UEFA Avrupa Ligi’nde en son gruplardan çıktığımızda bizi rüya gibi bir yolculuk bekliyordu. Elemeleri tek tek geçiyor Avrupa’nın üzerine güneş gibi doğuyor, yolun sonu Amsterdam parolasıyla yola devam ediyorduk. İnanmıştık olacaktı, yüreğimizi ortaya koyarak oynuyorduk. Yarı finale kadar gelmiş ve rakip Benfica’ydı. Son bir adım kalmıştı ama olmadı Amsterdam’a gidememiştik. Evet üzgündük ama biz Fenerbahçe’ydik en zor hikayelerden bile zaferle ayrılmasını en iyi bilen takımdık.
Biz Fenerbahçe’ydik umutlar bitti dendiğinde yeniden umutları yeşerten takımdık. Biz en güzel zaferlere adını altın harflerle yazdırmış takımdık, o yüzden biliyorduk hikayenin orada bitmediğini ve yarım bırakmanın bize yakışmayacağını, o günden beri takıma gelenler oldu, takımdan gidenler oldu ama şuan belki de tarihinin en büyük yıldızlar topluluğu ve tam bir turnuva hocası diyebileceğimiz bir teknik direktörümüz var. Evet kurulan takımın oturması zaman aldı birçok kez yapma be hoca! Dedik yada bazı oyunculara o kadar para verdik bu muydu yapacağın dedik.Ama anladık ki hocanın bir planı oyuncuların ayrı ayrı görevleri varmış.Şuan gol yememe konusunda yada takım halinde defans konusunda Avrupa’nın birçok kulübü ile yarışabiliriz. Tabi ki de bu yetmez hücum konusunu geliştirip ,daha fazla gol atmaya gitmeliyiz ve ayrıca bol bol şut çekme antremanları yapmalıyız. Evet eksiklerimiz var ama takımda hep birbirinin açığını göstermeme, kapatma gibi güzel bir özellik var, tıpkı Celtic maçında yaptıkları gibi.. Şimdi alınan bu Celtic beraberliği sadece grup aşamalarını geçmemiz anlamına gelmiyor.

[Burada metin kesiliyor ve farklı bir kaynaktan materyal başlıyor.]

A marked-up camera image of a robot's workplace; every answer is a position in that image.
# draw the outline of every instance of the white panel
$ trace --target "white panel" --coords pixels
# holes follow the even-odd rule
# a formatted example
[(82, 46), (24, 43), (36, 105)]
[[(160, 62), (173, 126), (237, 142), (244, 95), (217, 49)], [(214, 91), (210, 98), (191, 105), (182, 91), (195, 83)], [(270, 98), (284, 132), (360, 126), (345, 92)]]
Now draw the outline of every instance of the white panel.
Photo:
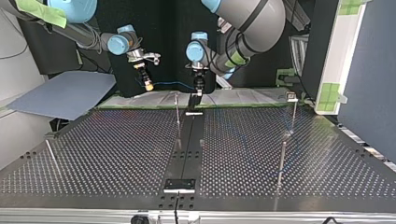
[[(21, 29), (15, 17), (9, 14), (7, 16), (18, 29)], [(0, 14), (0, 40), (1, 170), (43, 141), (44, 135), (50, 132), (50, 119), (4, 109), (4, 106), (15, 98), (44, 83), (44, 77), (39, 74), (29, 49), (20, 56), (2, 59), (22, 52), (26, 46), (24, 38), (2, 14)]]
[[(7, 16), (20, 29), (15, 17), (9, 14)], [(29, 49), (18, 57), (1, 59), (22, 52), (26, 46), (24, 38), (2, 15), (0, 15), (0, 39), (0, 101), (26, 93), (44, 83), (44, 78), (39, 74)]]
[(338, 83), (340, 84), (339, 93), (344, 94), (365, 9), (366, 5), (362, 5), (357, 15), (336, 17), (318, 92), (316, 112), (320, 115), (338, 115), (340, 104), (337, 104), (333, 112), (318, 111), (321, 88), (323, 83)]
[(0, 170), (38, 146), (50, 132), (51, 118), (14, 111), (0, 113)]

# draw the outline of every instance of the metal bracket
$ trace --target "metal bracket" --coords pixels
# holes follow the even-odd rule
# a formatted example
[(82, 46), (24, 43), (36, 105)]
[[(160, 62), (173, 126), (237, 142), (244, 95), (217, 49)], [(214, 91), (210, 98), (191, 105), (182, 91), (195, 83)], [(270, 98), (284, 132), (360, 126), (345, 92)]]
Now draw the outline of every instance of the metal bracket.
[(164, 193), (195, 193), (195, 179), (168, 179), (166, 180)]
[(201, 217), (199, 216), (199, 213), (192, 212), (189, 214), (189, 219), (187, 221), (187, 224), (200, 224), (201, 223)]

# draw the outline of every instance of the blue cable
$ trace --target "blue cable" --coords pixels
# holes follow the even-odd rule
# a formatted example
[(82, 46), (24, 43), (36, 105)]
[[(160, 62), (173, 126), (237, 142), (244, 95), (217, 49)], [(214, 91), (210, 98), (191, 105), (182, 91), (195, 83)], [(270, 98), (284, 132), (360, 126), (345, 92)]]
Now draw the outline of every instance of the blue cable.
[[(216, 104), (216, 102), (213, 100), (213, 98), (212, 98), (210, 95), (207, 95), (207, 97), (209, 97), (210, 100), (213, 102), (213, 104), (214, 104), (215, 107), (216, 107), (216, 112), (218, 112), (218, 114), (219, 114), (219, 107), (218, 107), (218, 105)], [(230, 123), (226, 123), (226, 127), (227, 127), (228, 130), (234, 131), (234, 132), (236, 133), (237, 136), (240, 136), (240, 140), (241, 140), (241, 142), (242, 142), (242, 145), (243, 145), (243, 147), (244, 147), (245, 153), (246, 153), (246, 155), (247, 155), (247, 162), (249, 163), (249, 165), (254, 166), (255, 163), (251, 161), (251, 158), (250, 158), (249, 155), (248, 155), (248, 139), (247, 139), (247, 137), (246, 137), (244, 134), (240, 133), (240, 132), (239, 132), (235, 127), (233, 127), (233, 125), (230, 124)]]
[(156, 86), (156, 85), (175, 85), (175, 84), (182, 85), (185, 88), (190, 89), (190, 90), (195, 90), (195, 88), (193, 88), (193, 87), (191, 87), (191, 86), (189, 86), (189, 85), (187, 85), (187, 84), (185, 84), (183, 82), (179, 82), (179, 81), (174, 81), (174, 82), (156, 82), (153, 85)]
[[(143, 85), (143, 83), (141, 83), (136, 77), (134, 78), (134, 80), (135, 80), (141, 87), (145, 87), (145, 86)], [(190, 90), (193, 90), (193, 91), (195, 90), (195, 88), (193, 88), (193, 87), (191, 87), (191, 86), (189, 86), (189, 85), (187, 85), (187, 84), (185, 84), (185, 83), (183, 83), (183, 82), (179, 82), (179, 81), (174, 81), (174, 82), (156, 82), (156, 83), (153, 83), (154, 86), (156, 86), (156, 85), (176, 85), (176, 84), (182, 85), (182, 86), (186, 87), (187, 89), (190, 89)]]
[[(213, 98), (212, 98), (210, 95), (207, 95), (207, 96), (210, 98), (210, 100), (213, 102), (213, 104), (215, 104), (215, 107), (218, 108), (218, 105), (217, 105), (216, 102), (213, 100)], [(282, 169), (281, 171), (275, 171), (275, 172), (273, 172), (273, 176), (274, 176), (274, 175), (279, 175), (280, 173), (284, 173), (284, 174), (285, 174), (285, 173), (291, 168), (291, 166), (294, 164), (294, 162), (296, 161), (296, 159), (297, 159), (297, 157), (298, 157), (298, 155), (299, 155), (299, 151), (300, 151), (300, 141), (298, 141), (298, 139), (294, 137), (294, 134), (291, 132), (290, 126), (289, 126), (289, 124), (288, 124), (288, 122), (287, 122), (287, 118), (286, 118), (286, 115), (287, 115), (287, 113), (288, 113), (288, 110), (287, 110), (287, 109), (288, 109), (288, 108), (286, 107), (285, 113), (284, 113), (284, 115), (283, 115), (283, 120), (284, 120), (286, 129), (288, 130), (288, 132), (289, 132), (289, 134), (290, 134), (290, 138), (293, 139), (293, 140), (296, 142), (296, 149), (295, 149), (295, 152), (293, 153), (292, 157), (290, 158), (290, 161), (283, 167), (283, 169)], [(248, 154), (248, 140), (247, 140), (247, 138), (246, 138), (242, 133), (240, 133), (240, 132), (238, 132), (236, 129), (234, 129), (233, 127), (231, 127), (231, 126), (229, 126), (229, 125), (227, 125), (227, 127), (230, 128), (230, 129), (233, 129), (233, 130), (237, 133), (237, 135), (239, 135), (239, 136), (241, 137), (242, 145), (244, 146), (245, 151), (246, 151), (246, 153)], [(247, 159), (248, 159), (248, 162), (249, 162), (250, 164), (254, 164), (254, 163), (251, 162), (249, 156), (247, 156)]]

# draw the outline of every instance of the green tape
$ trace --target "green tape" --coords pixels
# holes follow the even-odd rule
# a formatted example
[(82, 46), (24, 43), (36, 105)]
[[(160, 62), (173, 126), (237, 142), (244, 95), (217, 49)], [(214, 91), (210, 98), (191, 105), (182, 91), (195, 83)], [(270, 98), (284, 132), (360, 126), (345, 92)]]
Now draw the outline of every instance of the green tape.
[(358, 15), (362, 4), (361, 0), (342, 0), (338, 15)]
[[(196, 108), (241, 108), (241, 107), (283, 107), (290, 103), (274, 103), (274, 104), (226, 104), (226, 105), (198, 105)], [(99, 109), (147, 109), (147, 110), (164, 110), (176, 109), (175, 105), (102, 105)], [(185, 109), (186, 106), (180, 106), (179, 109)]]
[(296, 74), (296, 70), (294, 68), (290, 69), (277, 69), (276, 72), (276, 85), (280, 86), (293, 86), (292, 83), (285, 83), (284, 81), (280, 80), (280, 76), (287, 76), (287, 77), (294, 77)]
[(340, 84), (323, 83), (317, 110), (333, 112), (338, 104)]
[[(247, 61), (245, 61), (244, 58), (242, 58), (242, 56), (238, 53), (238, 51), (236, 51), (233, 56), (231, 57), (231, 59), (233, 60), (234, 63), (238, 64), (238, 65), (244, 65), (247, 63)], [(234, 68), (235, 64), (233, 64), (233, 62), (228, 61), (225, 65), (229, 68)]]
[(59, 8), (45, 6), (36, 0), (15, 0), (15, 2), (19, 11), (30, 13), (47, 23), (66, 27), (66, 13)]

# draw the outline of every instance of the end effector
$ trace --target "end effector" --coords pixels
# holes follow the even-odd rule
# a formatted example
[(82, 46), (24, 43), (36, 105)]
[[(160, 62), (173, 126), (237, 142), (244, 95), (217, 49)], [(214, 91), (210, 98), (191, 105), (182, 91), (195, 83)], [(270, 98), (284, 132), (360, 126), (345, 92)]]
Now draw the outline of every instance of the end effector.
[(142, 38), (137, 37), (132, 25), (119, 28), (117, 35), (111, 35), (107, 41), (107, 48), (115, 55), (126, 54), (128, 62), (134, 66), (147, 91), (154, 90), (147, 62), (154, 65), (160, 64), (161, 55), (158, 53), (146, 53), (140, 46)]

Avrupa da yeniden güneşin doğmasının başlangıcı anlamına geliyor. Bu sefer parola Basel şimdi yeni bir efsane yazmak için yola çıktık ve çıktığımız bu yolda daha da inançlıyız.
Sen sahada biz tribün de hep beraber omuz omuza “Yarım Kalanı” tamamlayacağız.